Trading fees can completely replace a team’s token allocations. The logic is that the team should deliver ongoing value to holders and earn their compensation through sustainable revenue instead of token dumps. After all, if a team sells its allocation, confidence usually crumbles.
All of these alternatives reward belief rather than speed.
Pump and dump release
The bonding curve is dominant because it works – not for projects or communities, but for platforms and snipers. The problem isn’t any single platform design choices, though. It is a culture that has normalized short-termism and zero-sum thinking. When industry leaders celebrate sniper gains and treat retail participants as exit liquidity, it sets a precedent.
People internalize this and begin to assume that exploitation is how the game is played.
For crypto to achieve its potential, the industry must foster this culture.
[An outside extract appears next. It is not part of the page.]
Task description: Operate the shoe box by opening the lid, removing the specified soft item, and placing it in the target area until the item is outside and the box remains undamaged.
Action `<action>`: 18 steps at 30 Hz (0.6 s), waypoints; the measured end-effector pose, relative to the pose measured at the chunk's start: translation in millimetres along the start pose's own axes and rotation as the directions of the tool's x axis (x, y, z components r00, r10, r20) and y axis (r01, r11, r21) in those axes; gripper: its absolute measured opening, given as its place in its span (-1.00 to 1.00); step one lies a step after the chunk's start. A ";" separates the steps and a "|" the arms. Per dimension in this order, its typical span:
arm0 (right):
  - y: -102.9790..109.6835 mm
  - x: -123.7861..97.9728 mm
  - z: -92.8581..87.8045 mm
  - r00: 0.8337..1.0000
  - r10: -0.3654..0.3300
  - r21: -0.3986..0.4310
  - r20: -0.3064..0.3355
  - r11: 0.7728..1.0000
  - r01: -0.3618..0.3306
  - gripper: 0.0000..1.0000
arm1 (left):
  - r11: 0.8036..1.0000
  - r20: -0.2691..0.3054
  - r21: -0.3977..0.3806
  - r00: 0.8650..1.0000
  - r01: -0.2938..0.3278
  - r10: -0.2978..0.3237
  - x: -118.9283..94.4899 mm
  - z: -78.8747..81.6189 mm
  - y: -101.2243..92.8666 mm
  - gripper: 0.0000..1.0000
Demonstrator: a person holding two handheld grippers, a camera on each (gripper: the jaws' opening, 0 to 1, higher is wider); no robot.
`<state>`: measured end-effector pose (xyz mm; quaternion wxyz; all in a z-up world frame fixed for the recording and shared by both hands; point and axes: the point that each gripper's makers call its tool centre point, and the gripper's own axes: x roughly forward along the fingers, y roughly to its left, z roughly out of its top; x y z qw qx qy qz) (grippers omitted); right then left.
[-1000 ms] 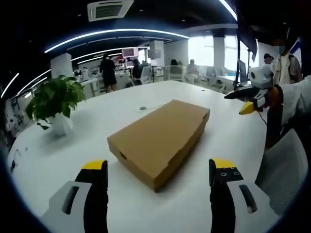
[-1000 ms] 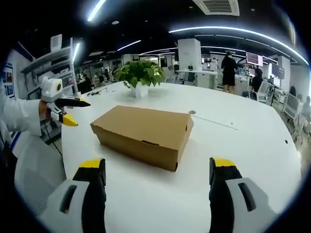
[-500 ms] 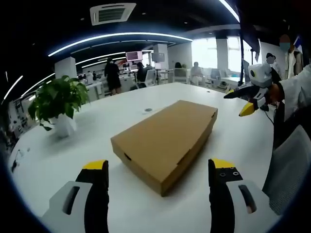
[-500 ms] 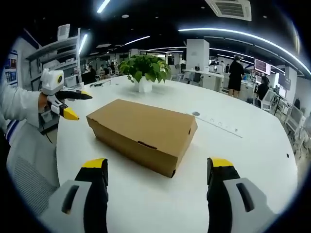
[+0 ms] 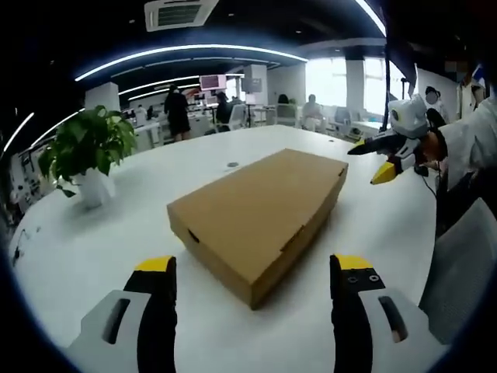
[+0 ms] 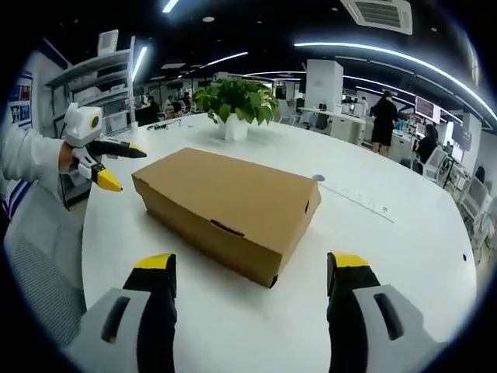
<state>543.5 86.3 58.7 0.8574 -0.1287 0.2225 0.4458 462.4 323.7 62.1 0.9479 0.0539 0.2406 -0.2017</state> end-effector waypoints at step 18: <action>1.6 24.2 -3.1 0.999 0.032 0.018 -0.002 0.999 -0.032 0.34 | 1.000 -0.011 -0.028 1.000 -0.007 0.007 18.3 -11.5 -3.2 0.49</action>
West’s wild aesthetic served a purpose in the early days of Crypto, but it becomes a liability when chasing legitimacy and scale.
Fairness is the only sustainable mechanic
As the industry scales into the mainstream, fairness becomes a requirement rather than an optional feature. Trust, once destroyed, is nearly impossible to rebuild, and major users have no shortage of alternative places to put their attention and capital.
The future of crypto is not about perfecting extraction; It is about achieving alignment between all participants: developers, investors, traders and users.
True belief, sustainable contribution and long-term involvement will emerge from acquisition.
Opinion by: Jake Antifaev, CEO of Thrust.
This article is for general informational purposes and is not intended to be and should not be construed as legal or investment advice. The views, thoughts, and opinions expressed herein are those of the author alone and do not necessarily reflect or represent the views and opinions of Cointelegraph.